The 47.97.249.17 and 47.244.34.181 IP addresses are used to probe your origin server. If an IP address whitelist is configured for your origin server, add the IP addresses to the whitelist to ensure that health checks can work as expected.
Check whether the file to which the configured health check URL points is accessible. If you specify only a single file in a health check, the system checks whether the file can be accessed over the secure route that is used in the case of a DDoS attack. If the access to the file is successful, the system considers the origin server as normal. Changing the file path or deleting the file will cause the system to regard the route as abnormal.
What happens if I disable DCDN DDoS mitigation?
If a domain name for which DDoS mitigation is disabled is attacked, the domain name may be added to a sandbox and no longer be accelerated. For more information, see Introduction to sandboxes.
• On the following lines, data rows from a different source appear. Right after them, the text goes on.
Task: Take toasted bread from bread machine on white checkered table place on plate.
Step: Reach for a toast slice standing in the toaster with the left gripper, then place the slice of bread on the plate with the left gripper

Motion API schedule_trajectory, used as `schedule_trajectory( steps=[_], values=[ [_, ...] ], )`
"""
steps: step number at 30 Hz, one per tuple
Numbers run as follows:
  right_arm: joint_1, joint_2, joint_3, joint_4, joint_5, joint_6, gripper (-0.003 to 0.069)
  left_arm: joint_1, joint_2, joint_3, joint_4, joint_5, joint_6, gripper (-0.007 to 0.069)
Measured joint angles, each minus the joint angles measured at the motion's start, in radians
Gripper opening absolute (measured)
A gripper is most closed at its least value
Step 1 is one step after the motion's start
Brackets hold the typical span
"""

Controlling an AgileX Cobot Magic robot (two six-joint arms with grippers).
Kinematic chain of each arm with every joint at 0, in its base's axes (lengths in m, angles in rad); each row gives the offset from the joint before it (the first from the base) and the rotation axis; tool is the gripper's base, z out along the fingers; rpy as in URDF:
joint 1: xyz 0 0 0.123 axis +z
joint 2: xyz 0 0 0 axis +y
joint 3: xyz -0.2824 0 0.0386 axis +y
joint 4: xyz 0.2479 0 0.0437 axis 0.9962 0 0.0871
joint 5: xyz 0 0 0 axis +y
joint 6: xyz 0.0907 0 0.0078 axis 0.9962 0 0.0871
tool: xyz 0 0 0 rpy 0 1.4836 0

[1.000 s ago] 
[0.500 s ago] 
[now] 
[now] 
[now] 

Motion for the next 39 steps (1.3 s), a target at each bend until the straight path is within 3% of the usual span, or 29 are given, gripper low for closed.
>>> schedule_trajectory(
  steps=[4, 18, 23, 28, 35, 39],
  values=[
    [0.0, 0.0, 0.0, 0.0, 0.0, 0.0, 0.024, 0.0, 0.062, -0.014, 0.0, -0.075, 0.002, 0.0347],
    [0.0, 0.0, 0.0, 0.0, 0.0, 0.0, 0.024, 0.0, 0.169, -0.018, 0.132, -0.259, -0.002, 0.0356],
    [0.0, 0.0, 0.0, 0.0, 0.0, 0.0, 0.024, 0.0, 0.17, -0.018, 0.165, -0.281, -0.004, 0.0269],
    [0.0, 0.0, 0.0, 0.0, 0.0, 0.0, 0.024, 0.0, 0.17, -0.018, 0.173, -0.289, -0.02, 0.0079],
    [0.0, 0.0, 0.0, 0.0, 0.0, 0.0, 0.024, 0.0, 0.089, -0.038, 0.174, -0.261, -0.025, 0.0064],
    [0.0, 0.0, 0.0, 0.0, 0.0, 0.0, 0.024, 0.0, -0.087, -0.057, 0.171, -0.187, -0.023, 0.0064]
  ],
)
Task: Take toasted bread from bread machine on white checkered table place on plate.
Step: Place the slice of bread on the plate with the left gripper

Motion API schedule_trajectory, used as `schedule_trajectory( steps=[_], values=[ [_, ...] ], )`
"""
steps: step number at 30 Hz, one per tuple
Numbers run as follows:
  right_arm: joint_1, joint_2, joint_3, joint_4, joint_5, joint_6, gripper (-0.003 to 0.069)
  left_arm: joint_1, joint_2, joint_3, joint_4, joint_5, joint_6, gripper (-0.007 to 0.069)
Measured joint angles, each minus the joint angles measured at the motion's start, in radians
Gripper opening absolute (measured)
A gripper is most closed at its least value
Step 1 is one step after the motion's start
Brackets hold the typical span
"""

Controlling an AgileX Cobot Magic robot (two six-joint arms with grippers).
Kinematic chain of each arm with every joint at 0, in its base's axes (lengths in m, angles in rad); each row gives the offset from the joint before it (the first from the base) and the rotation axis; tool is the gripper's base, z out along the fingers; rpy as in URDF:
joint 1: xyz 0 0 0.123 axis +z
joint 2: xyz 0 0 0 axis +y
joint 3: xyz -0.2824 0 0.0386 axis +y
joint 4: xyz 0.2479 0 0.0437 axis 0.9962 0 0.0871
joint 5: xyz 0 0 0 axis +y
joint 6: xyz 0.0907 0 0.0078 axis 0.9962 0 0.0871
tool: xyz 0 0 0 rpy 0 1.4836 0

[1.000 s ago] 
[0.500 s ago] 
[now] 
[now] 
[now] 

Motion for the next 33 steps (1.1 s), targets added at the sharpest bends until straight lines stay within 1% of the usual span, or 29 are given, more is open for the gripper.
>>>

When I enable DDoS mitigation for a domain name in the DCDN console, a message appears indicating that the domain name is already added to Alibaba Cloud Anti-DDoS Proxy. What do I do?
You can configure Anti-DDoS Proxy instances in the Anti-DDoS Proxy console or enable the DDoS mitigation feature in the DCDN console to protect a domain name from DDoS attacks.
If you want to add the domain name to DCDN for DDoS mitigation, delete the domain name in the Alibaba Cloud Anti-DDoS Proxy console. Wait about 5 minutes, and then add the domain name to DCDN and enable DDoS mitigation for the domain name.